Sunday, June 23, 2024

US hosts PM’s aides amid concern full-on war with Hezbollah would overwhelm Iron Dome

Top US officials hosted their Israeli counterparts for meetings in Washington on Thursday, as concern in Joe Biden’s administration reportedly mounted over the potential opening of a full-blown northern front to the Gaza war that would see Israel’s Iron Dome missile defense system overwhelmed by Hezbollah’s rocket arsenal.

National Security Adviser Tzachi Hanegbi and Strategic Affairs Minister Ron Dermer’s meetings with US National Security Adviser Jake Sullivan and Secretary of State Antony Blinken were largely overshadowed by the ongoing public spat between their two governments that was sparked by a Tuesday video statement from Prime Minister Benjamin Netanyahu in which the premier blasted what he said were “inconceivable bottlenecks” that the Biden administration had placed in the transfer of weapons and munitions to Israel.

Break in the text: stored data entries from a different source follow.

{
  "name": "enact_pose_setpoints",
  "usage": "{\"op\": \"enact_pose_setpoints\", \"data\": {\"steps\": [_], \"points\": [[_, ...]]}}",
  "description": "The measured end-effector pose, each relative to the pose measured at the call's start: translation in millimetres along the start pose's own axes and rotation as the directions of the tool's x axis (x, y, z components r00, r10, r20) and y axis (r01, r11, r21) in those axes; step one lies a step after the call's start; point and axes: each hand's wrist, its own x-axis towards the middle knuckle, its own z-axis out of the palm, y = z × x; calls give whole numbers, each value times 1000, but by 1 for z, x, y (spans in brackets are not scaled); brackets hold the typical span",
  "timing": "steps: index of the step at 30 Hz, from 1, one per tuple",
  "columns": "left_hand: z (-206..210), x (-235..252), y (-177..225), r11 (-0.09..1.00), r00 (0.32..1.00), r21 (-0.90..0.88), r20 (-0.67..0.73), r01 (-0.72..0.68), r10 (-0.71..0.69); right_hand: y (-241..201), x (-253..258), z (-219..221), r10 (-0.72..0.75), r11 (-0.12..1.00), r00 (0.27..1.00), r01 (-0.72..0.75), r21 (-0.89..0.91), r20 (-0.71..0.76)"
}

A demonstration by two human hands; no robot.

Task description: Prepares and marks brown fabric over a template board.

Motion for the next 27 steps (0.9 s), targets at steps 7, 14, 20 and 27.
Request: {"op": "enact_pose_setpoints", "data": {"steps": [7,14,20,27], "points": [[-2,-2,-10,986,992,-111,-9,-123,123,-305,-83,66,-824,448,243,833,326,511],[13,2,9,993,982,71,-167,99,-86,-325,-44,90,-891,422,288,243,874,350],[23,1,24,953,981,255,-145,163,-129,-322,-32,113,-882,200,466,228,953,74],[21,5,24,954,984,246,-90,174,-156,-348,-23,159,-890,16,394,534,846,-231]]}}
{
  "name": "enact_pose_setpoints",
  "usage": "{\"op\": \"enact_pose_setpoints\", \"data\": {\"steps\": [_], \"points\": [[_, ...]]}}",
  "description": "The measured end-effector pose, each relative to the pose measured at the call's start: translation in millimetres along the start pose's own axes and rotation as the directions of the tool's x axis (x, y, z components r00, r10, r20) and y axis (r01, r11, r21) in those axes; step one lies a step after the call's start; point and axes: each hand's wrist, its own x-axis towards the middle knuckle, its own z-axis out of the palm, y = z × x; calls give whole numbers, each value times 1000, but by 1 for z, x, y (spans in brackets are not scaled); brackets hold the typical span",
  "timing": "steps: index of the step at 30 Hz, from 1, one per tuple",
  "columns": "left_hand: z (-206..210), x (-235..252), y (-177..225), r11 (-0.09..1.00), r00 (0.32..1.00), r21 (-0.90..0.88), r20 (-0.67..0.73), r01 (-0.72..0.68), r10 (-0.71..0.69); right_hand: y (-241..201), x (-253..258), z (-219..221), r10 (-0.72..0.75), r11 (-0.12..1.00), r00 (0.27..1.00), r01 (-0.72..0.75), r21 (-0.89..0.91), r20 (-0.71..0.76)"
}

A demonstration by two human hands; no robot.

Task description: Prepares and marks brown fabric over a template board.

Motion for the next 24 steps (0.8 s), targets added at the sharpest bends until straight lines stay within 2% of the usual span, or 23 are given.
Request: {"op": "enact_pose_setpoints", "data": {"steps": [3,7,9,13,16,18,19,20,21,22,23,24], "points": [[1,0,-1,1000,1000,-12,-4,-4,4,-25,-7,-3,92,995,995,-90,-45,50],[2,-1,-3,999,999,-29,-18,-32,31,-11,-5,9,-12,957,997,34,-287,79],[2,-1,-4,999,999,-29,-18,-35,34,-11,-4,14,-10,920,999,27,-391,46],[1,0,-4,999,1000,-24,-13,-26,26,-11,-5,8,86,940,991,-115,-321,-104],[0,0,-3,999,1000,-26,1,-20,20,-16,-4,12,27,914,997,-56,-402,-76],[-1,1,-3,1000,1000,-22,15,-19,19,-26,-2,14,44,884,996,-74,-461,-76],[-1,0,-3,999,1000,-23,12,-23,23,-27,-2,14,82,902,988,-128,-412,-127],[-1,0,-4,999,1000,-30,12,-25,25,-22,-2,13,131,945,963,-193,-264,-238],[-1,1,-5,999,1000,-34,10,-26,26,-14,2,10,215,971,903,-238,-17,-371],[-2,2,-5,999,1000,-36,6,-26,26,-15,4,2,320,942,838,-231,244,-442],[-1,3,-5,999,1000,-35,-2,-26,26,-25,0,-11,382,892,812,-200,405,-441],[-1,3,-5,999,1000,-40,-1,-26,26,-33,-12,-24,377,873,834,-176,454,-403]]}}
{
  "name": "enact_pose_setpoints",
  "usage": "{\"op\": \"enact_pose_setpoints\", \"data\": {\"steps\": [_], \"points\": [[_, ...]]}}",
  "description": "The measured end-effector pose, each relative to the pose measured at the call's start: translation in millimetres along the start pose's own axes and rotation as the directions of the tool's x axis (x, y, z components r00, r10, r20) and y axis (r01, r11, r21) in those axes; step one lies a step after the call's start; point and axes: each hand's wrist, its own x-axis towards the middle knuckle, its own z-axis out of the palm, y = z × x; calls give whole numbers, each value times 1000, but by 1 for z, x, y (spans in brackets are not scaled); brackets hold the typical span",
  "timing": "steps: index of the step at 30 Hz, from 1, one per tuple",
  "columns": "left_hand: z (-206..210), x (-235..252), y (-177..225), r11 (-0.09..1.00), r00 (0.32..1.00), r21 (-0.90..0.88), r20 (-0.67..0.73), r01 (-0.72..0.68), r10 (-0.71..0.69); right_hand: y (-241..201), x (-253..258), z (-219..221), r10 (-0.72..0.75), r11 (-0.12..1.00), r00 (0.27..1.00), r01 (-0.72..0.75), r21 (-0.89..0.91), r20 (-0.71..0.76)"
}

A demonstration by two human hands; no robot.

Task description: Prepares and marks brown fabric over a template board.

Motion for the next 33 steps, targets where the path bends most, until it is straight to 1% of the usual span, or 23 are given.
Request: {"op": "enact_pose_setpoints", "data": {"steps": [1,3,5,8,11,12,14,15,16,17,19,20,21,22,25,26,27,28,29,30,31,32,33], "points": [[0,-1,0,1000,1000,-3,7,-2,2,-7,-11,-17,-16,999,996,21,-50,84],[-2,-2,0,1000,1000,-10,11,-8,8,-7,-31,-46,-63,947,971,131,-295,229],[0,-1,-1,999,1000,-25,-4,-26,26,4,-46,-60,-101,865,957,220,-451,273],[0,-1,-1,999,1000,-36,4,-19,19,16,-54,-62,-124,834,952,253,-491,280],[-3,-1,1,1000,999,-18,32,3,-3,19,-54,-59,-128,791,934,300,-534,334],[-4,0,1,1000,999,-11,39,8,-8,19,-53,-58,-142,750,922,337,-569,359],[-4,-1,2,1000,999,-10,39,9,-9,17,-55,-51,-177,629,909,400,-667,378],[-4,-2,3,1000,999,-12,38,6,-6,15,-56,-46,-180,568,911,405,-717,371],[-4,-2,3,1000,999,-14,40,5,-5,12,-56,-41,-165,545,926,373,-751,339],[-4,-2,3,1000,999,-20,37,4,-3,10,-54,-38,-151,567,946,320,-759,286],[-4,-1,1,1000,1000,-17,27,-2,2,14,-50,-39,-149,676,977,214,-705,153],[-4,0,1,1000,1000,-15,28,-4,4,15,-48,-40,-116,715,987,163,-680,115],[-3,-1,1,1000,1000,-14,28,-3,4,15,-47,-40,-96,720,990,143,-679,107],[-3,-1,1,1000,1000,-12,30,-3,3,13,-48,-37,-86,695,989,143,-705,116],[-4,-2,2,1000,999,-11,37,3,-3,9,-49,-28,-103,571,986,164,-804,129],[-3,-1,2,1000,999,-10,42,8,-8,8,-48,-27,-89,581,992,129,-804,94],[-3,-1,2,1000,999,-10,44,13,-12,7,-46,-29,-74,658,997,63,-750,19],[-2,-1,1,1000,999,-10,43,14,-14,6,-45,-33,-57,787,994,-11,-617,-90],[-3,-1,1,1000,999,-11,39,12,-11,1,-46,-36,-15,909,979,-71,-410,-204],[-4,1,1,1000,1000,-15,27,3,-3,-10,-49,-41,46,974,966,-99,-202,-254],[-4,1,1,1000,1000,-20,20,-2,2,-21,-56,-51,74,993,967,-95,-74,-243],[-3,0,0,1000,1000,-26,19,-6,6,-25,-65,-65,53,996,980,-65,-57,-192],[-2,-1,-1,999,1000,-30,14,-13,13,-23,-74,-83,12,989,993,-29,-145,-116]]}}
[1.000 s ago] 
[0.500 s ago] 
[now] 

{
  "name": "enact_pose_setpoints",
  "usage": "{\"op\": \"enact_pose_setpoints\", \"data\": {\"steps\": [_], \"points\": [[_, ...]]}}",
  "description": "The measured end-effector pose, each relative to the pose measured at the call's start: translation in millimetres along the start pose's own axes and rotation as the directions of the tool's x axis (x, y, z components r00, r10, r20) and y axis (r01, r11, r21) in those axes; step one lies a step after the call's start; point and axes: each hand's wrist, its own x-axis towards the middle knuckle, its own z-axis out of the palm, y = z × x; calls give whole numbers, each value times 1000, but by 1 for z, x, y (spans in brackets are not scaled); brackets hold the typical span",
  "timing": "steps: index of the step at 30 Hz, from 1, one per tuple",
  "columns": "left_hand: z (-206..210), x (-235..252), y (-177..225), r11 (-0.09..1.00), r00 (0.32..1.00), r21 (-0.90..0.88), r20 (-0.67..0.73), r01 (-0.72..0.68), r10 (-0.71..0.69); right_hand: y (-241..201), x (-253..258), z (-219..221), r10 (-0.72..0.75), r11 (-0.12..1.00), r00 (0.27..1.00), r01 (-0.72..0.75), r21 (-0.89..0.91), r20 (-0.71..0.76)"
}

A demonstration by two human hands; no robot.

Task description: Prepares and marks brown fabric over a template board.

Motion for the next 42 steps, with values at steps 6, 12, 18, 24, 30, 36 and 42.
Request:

The White House fiercely denied the charge on Tuesday, saying it has only withheld one shipment, while all others were continuing. Shortly before Hanegbi and Dermer arrived at the White House on Thursday, National Security Council spokesperson John Kirby doubled down on the administration’s frustration, calling it “vexing and disappointing to us as much as it was incorrect.”

The White House did not issue a readout of the meeting Netanyahu’s top aides held with Sullivan and one issued by the State Department after their sit-down with Blinken was a regurgitation of long-held US talking points regarding the Israel-Hamas war.

Blinken “reiterated the United States’ ironclad commitment to Israel’s security,” the State Department readout said, adding that the trio discussed the ongoing talks to secure a hostage deal and ceasefire agreement. Those negotiations have been stuck since Hamas responded to Israel’s latest proposal last week with a long list of amendments. The US has said some of the changes are workable, while others are not. Qatari and Egyptian mediators have since been in talks with Hamas aimed at convincing the terror group to come down from its demands.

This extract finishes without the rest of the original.